VIHA has put extra resources into a solution by retaining a professional recruiter to canvas northern rural communities in other provinces to find likely candidates. The search, unfortunately, has come up empty.

A number of other things have been tried, including financial incentives and recruiting foreign-trained doctors. These are all useful, but more thinking is needed.

If elected I would explore further solutions. I want to know if the regional Health Network, as good as it is, provides Port Hardy with influence comparable to that provided by its pre-VIHA hospital board of directors.

I also want to know if effective strategies are in place to train native health practitioners to the level of GPs, nurse practitioners, sole-charge physiotherapists, occupational therapists and mental health counsellors who would work on a long term basis in their small, rural communities.

 

Claire Trevena

NDP

Since first being elected, I’ve been committed to getting quality health care throughout the North Island. Six years ago I started the hospital stakeholders group – of citizens, local politicians, doctors and other health care workers.

We won the battle for a new Campbell River hospital, but we continue to lobby to ensure we have the services and the beds to meet our needs.

The approach to the North Island’s health care needs over the last 12 years, has been one of crisis intervention rather than sensible planning.
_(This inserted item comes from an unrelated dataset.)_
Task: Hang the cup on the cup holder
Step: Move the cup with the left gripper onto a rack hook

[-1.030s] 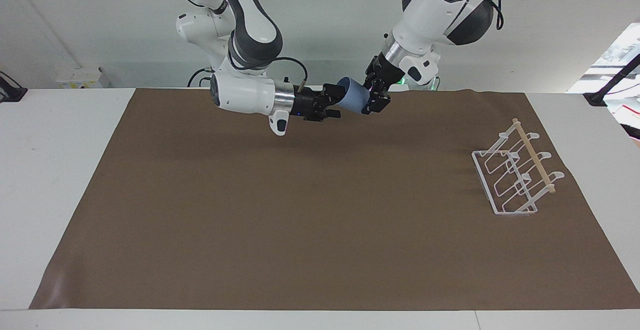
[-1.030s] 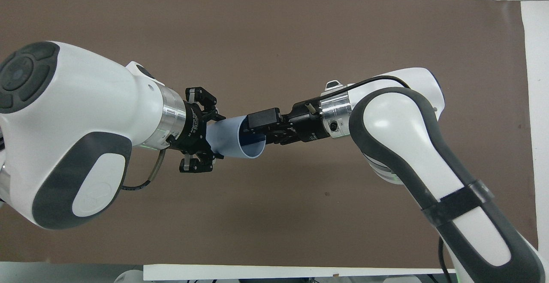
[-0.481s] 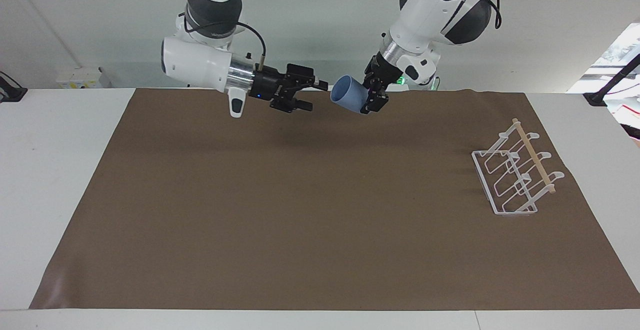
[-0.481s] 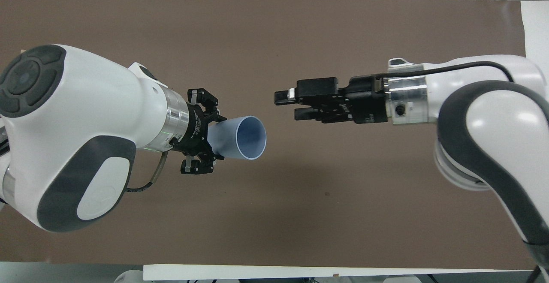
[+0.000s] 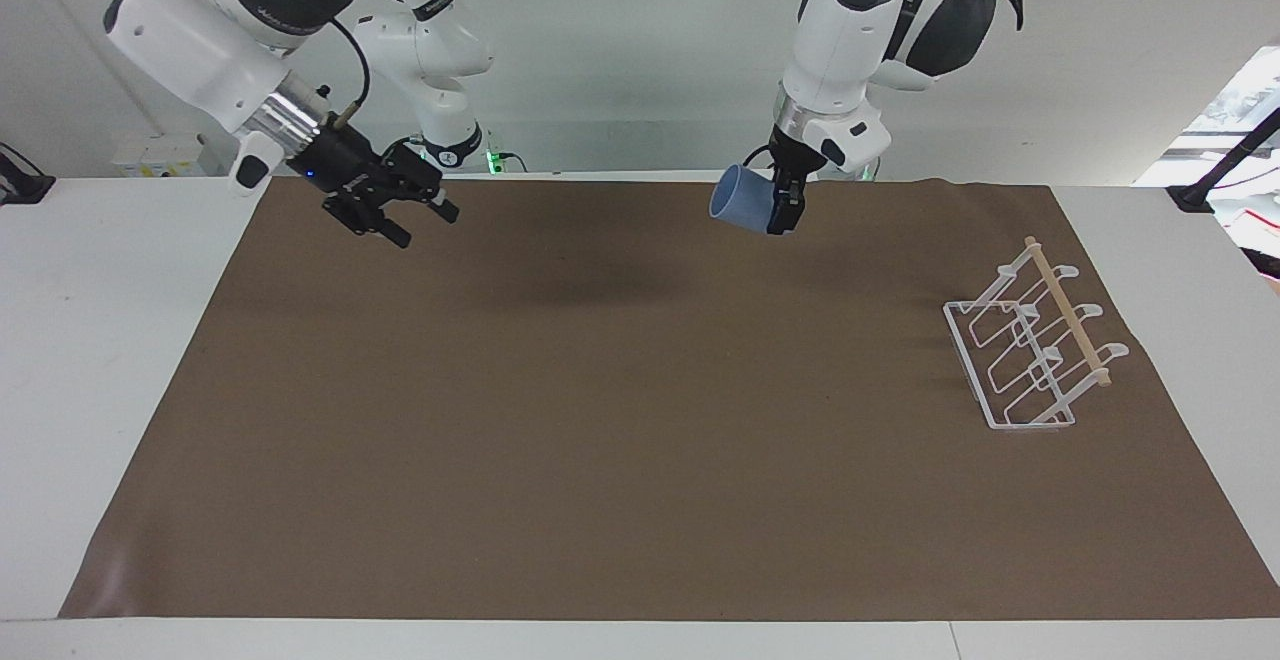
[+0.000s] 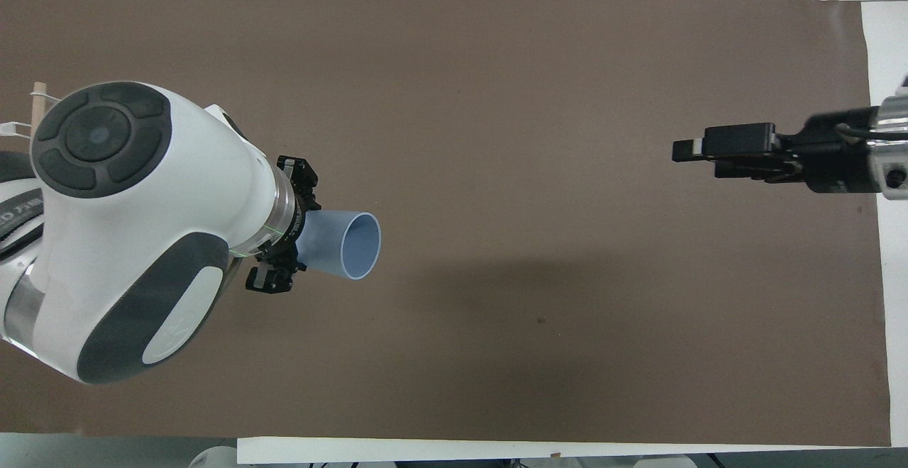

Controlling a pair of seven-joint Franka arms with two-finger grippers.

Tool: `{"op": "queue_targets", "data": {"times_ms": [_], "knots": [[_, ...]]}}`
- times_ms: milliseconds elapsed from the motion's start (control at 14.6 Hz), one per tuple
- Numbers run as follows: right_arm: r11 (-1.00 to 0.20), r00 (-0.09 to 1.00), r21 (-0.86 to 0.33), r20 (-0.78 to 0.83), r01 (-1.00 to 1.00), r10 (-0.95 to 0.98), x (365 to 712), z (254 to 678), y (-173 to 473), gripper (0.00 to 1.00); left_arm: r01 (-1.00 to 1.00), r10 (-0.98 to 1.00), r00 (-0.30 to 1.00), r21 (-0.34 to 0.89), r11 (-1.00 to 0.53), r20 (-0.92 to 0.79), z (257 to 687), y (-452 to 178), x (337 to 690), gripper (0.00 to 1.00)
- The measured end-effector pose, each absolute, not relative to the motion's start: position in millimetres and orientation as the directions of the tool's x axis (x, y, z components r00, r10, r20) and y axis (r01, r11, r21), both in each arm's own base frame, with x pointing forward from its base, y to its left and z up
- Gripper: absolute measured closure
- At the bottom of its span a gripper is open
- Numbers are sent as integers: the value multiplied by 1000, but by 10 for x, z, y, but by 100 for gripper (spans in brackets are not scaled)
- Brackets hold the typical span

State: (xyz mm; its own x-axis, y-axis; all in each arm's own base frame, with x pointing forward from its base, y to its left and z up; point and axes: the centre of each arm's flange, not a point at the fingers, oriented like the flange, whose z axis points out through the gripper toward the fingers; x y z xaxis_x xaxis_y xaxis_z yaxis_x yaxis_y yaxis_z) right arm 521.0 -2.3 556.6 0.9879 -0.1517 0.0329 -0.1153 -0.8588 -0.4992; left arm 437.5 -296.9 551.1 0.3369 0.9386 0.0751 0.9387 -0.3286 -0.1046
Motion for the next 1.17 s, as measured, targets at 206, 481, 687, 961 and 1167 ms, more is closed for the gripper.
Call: {"op": "queue_targets", "data": {"times_ms": [206, 481, 687, 961, 1167], "knots": [[-969, 996, -241, 58, -54, -70, 5202, 5574, -202, 0, 920, 827, 382, -88, -381, 413, 5558, -2607, 4546, 27], [-998, 1000, 56, 4, 27, 27, 5226, 5968, -302, 0, 906, 460, 340, -155, -393, 820, 5261, -2191, 4944, 27], [-994, 1000, 108, -21, 12, 10, 5243, 6049, -452, 0, 899, 180, 302, -217, -380, 936, 4987, -1972, 5329, 27], [-994, 999, 106, -34, -3, -6, 5288, 6051, -537, 0, 915, -129, 219, -249, -316, 967, 4428, -1608, 5792, 27], [-994, 998, 104, -61, -10, -16, 5267, 6042, -569, 0, 930, -203, 166, -221, -292, 965, 3967, -1420, 5960, 27]]}}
For instance, the Port Hardy emergency room has seen rotating closures because of doctor shortages; each time I raised the issue it was eventually resolved.

Rather than ignore these serious recurring problems, rural health care is a key part of the BCNDP’s platform. We are committed to improving rural health care access in a practical and affordable manner.

We will improve access to multi-disciplinary teams: including nurse practitioners, rehabilitation specialists, psychologist, social workers and midwives.

We will develop a Rural Acute Care Initiative to improve acute care and emergency services in targeted hospitals, rebuilding basic surgery, obstetrics, diagnostics and critical care.

And we will invest in proper home care, so wherever possible people get the care they need in their own homes rather than in a hospital.

To sum up our position in a sentence, the BCNDP have comprehensive, costed policies to improve rural health care that we will implement if we form government.